Since eating MORE is difficult for you, try to eat calorically dense foods, things that have a lot of calories for their volume, like nuts, avocado, cheese, olives.... Also, try to drink beverages w/calories w/meals. After 15 years of being underweight, I got up to normal weight last year by keeping cashew nuts handy for frequent snacking and by drinking orange juice instead of water w/lunch and dinner.

Consider taking prenatal vitamins, or at least regular vitamins that include iron and calcium. That will make sure you have the right nutrients built up in your body.

Good luck!
post #3 of 5
I don't have any good advice, but I wanted to give you this !
post #4 of 5
Laurel,
I think a good vitamin would be a great place to start. My daily vitamin has Vitex in it, and lots of other good stuff too, and I definately notice my energy is lower when I'm not taking it.

Have you charted your basal body temps and fertility signs to see what your cycle looks like? I found that information very empowering, there's nothing like the first time you see the evidence that you are actually ovulating!! Now that I know my cycle is normal, I have dropped the charting because it has created too much pressure for us to 'perform' when we know I'm fertile It may or may not create that pressure for you, I wouldn't do it if you start to feel too obsessed!!!

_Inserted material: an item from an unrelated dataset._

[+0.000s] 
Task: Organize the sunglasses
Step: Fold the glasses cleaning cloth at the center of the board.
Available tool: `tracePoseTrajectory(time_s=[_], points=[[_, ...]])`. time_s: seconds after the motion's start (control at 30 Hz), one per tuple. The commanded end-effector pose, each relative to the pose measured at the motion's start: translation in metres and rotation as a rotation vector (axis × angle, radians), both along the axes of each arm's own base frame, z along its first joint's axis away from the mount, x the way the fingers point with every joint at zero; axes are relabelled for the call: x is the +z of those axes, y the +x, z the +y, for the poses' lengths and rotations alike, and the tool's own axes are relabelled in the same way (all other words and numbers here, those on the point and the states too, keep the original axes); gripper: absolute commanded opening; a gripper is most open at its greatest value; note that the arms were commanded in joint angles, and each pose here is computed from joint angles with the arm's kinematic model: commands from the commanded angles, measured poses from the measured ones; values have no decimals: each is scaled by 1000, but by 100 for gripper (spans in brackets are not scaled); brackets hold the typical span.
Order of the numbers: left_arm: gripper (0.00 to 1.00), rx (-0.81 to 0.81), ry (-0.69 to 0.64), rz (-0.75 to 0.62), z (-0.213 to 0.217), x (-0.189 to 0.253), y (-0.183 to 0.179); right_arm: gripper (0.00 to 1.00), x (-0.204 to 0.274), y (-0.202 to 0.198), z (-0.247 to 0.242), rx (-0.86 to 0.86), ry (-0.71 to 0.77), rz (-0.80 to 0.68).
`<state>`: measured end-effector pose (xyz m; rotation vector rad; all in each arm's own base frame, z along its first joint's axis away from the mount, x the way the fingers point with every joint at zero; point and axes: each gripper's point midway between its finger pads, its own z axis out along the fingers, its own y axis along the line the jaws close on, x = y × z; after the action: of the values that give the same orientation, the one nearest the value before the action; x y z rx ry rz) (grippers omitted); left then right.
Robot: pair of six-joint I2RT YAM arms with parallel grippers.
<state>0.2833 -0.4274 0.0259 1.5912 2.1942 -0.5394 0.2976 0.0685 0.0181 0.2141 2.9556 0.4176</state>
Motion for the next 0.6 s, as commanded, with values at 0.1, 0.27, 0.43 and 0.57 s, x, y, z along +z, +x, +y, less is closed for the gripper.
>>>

It's so hard to take good care of yourself when you have a little baby you are caring for 24/7. Maybe just simple things like making a point to get outside for a walk with your baby every day the weather permits, or take a yoga class at a time when you can leave your DS with your husband. I've also found that some of the yoga videos are very good, especially the 20-30 minute ones you can do while your baby is sleeping. You can also do some light weightlifting at home to get a little exercise and build some muscle.

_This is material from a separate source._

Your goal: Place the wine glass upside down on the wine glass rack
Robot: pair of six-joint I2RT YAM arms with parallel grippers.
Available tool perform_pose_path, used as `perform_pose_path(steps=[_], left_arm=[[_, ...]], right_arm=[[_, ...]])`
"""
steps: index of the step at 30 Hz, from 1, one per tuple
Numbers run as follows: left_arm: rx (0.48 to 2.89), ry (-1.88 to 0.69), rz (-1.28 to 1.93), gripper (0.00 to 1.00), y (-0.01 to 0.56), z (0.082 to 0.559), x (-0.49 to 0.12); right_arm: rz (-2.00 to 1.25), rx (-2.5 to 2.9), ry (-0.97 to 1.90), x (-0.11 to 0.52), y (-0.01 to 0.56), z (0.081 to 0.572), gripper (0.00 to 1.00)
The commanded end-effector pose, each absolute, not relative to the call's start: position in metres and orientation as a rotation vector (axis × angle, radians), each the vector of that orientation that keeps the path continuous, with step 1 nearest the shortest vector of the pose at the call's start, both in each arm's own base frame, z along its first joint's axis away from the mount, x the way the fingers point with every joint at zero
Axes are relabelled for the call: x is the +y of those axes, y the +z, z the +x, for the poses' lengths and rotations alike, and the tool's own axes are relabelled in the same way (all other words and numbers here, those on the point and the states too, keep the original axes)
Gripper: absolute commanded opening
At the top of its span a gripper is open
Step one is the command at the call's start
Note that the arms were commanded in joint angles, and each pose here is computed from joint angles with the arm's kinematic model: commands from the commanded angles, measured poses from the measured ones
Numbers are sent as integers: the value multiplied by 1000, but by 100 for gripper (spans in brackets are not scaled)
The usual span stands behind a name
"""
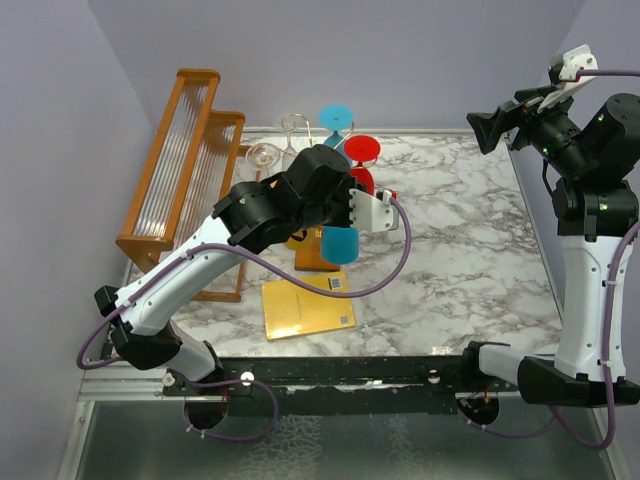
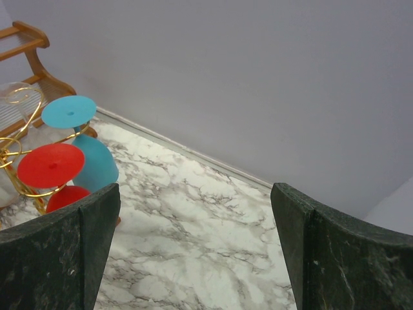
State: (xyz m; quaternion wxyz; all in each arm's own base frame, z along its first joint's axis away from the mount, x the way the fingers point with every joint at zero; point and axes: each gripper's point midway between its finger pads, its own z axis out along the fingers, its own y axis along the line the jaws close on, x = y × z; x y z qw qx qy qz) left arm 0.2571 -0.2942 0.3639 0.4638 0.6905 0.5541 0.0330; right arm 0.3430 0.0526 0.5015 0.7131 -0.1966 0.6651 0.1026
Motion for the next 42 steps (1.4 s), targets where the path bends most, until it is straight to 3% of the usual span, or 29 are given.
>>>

I don't know what kind of food you are eating, but I think a healthy diet all starts with your grocery list. You have to be able to reach in the pantry and grab something good for you without thinking about it. If you are ok with dairy products, I have found that one of those small organic yogurts they make for babies are a great, easy snack, and the only thing you mess up is a spoon! Maybe a nutrition book, or check out the Brewer diet that is recommended for pregnant women, it's high in protein and really healthy, maybe you could adapt that to fit your needs.
I think the most important thing is that you really want to make some changes, if you are motivated, that's half the battle!!!
post #5 of 5
Thread Starter 
Becca, why didn't I think of that? (Eating higher calorie foods instead of simply more food.) That's such a lightbulb idea but it never before occurred to me.

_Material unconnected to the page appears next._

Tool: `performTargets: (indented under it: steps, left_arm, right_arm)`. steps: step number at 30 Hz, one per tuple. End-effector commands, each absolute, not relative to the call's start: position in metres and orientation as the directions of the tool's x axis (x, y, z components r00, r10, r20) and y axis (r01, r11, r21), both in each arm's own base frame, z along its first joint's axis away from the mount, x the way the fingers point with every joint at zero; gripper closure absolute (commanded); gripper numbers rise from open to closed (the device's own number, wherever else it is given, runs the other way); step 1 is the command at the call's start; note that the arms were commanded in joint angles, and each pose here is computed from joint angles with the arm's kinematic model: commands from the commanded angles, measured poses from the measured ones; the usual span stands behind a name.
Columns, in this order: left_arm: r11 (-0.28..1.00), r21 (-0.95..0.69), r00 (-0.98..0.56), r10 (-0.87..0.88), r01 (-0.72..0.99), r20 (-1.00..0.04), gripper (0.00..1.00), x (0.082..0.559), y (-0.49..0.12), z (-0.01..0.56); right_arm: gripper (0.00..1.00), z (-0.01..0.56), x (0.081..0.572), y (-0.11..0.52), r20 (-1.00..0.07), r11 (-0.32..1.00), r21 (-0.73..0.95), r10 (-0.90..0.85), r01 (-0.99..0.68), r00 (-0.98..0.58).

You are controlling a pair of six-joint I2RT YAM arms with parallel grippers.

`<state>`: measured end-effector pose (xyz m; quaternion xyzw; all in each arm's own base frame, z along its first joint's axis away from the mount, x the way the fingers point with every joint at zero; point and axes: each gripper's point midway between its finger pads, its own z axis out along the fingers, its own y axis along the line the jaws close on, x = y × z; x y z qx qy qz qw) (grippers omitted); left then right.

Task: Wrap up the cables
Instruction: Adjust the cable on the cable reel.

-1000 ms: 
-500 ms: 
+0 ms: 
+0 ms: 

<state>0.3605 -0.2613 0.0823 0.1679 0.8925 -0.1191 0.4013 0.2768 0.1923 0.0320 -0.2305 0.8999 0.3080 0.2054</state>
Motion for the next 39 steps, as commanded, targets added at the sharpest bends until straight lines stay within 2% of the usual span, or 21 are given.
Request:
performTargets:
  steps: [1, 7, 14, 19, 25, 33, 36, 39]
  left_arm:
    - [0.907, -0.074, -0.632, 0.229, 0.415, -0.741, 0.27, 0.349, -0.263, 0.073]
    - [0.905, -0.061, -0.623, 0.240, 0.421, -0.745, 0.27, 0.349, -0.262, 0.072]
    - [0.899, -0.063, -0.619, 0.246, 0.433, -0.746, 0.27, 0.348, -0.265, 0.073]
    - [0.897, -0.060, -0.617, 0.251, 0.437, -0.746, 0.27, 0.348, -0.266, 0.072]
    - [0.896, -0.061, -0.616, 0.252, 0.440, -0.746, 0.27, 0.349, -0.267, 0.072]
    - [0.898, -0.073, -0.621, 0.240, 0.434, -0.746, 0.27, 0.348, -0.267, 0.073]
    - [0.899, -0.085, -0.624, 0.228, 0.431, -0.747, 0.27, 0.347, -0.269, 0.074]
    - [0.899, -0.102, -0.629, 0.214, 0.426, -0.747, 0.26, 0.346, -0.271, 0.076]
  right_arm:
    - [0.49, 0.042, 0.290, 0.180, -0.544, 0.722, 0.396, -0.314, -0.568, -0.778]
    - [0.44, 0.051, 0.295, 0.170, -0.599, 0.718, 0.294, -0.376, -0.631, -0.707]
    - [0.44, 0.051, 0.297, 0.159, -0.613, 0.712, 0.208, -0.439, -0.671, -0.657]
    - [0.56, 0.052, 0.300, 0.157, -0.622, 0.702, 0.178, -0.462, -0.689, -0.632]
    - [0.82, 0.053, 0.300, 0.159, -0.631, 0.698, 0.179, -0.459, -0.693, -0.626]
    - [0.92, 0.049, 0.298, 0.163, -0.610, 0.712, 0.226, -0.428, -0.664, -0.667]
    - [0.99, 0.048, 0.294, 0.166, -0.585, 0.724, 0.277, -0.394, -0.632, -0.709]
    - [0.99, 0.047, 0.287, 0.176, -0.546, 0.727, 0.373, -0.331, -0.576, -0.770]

I've taken prenatal vitamins on and off for awhile, especially while adoptive nursing ds.

Sahara, at one point in time I charted on and off for about two years. At the time, I wasn't O'ing. Then I went on Clomid for five months. My cycles got regulated, but I didn't get pg. That was about 3 1/2 years ago. My cycles have been completely regular ever since. I guess it wouldn't hurt to chart for a few months just to see what's going on. Charting was horrible. I wouldn't do it while ttc either, just for a little while to get a feel for how things are working.

You are right about me needing to just be able to grab something to eat without too much effort. Sometimes I think my problem is not so much my appetite as that taking time to prepare food is such a hassle. There are times when I'm kind of hungry, but will go without rather than have to figure out what to fix and then fix it.

I have an herbalist lady I've been taking ds to occasionally, and I think I'm going to see if I could see her once a month or so. She dabbles in alot of things (therapeutic massage, etc.). There's a world-reknowned naturopath/medical herbalist/iridologist that come to a city a few hours from me a few times a year. His specialty is infertility. He's got a 75% success rate for full-term pg. But it's $6000 to work with him for six months. If we don't adopt, that's what I want to put my money toward, but I want to be in tip-top shape before I spend that kind of cash.